Se pose également, mais cela ne relève pas à proprement parler de nos attributions, le problème des incidences du CICE sur l'indexation des contrats de marchés publics dans le cadre des contrats de délégation de service public (DSP) dans le secteur de l'eau et de l'assainissement. L'inclusion du CICE dans l'indice du coût horaire du travail établi par l'INSEE – indice retenu par les parties pour fixer les tarifs des contrats – a eu pour effet de diminuer les rémunérations. La direction juridique de Bercy vous donnera davantage d'éléments que la DGCCRF sur ce point. Pour contourner cette difficulté, l'INSEE a publié un indice hors CICE.

Le code de commerce prévoit un dispositif assez complet permettant au ministre de l'économie d'assigner devant les tribunaux de commerce une entreprise auteur de pratiques abusives. Il peut en réclamer la cessation et, éventuellement, exiger la restitution des sommes indûment perçues. C'est la DGCCRF qui est chargée de ces dossiers à la suite des contrôles effectués dans les régions ; elle prépare les assignations et suit les contentieux devant les tribunaux de commerce et devant la Cour d'appel de Paris. La loi relative à la consommation donne la possibilité aux agents chargés de ces contrôles de délivrer des injonctions pour demander la cessation des agissements incriminés.

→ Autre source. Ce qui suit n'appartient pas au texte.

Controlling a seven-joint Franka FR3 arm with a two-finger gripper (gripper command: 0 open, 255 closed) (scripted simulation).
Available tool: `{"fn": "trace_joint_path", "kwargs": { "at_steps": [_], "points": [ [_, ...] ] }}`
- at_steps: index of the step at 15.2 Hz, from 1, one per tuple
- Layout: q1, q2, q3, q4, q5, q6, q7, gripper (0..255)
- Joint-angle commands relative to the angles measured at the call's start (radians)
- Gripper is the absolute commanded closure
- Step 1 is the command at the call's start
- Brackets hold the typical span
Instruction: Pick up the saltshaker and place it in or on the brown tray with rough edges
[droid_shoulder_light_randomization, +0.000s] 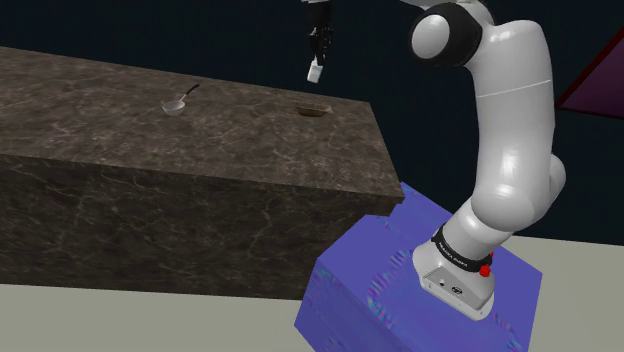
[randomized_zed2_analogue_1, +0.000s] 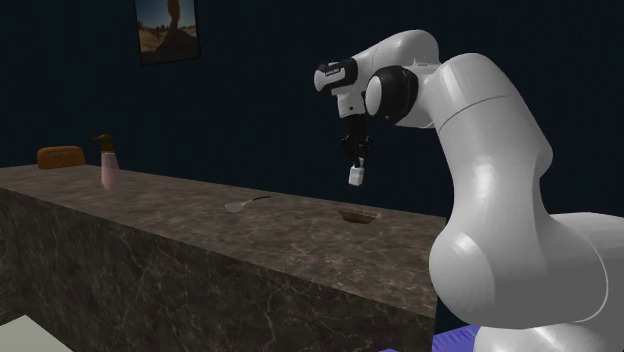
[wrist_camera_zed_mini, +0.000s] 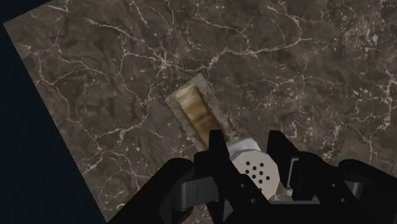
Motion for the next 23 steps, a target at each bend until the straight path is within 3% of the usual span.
{"fn": "trace_joint_path", "kwargs": {
  "at_steps": [1,15,23],
  "points": [
    [-0.003,-0.017,0.001,-0.055,0.001,0.039,0.003,255],
    [-0.012,-0.053,0.004,-0.303,0.003,0.249,0.030,255],
    [-0.012,-0.053,0.004,-0.308,0.003,0.254,0.030,255]
  ]
}}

Dès que nous avons été informés d'abus, un travail important de sensibilisation a été mené pour alerter les entreprises sur le fait que si elles ne souhaitaient pas renégocier le prix du contrat, elles devaient dénoncer ce genre de pratiques soit auprès des agents des DIRECCTE, soit en ligne sur le site de la DGCCRF, soit auprès de la médiation interentreprises. On peut penser que ce dispositif, sur lequel nous avons largement communiqué auprès des fédérations comme des entreprises, a porté ses fruits et conduit des entreprises enclines à se laisser aller à des comportements répréhensibles à y renoncer. Pour l'heure, nous n'avons pas eu de nouveaux signalements sur des demandes abusives de rétrocession du bénéfice du CICE.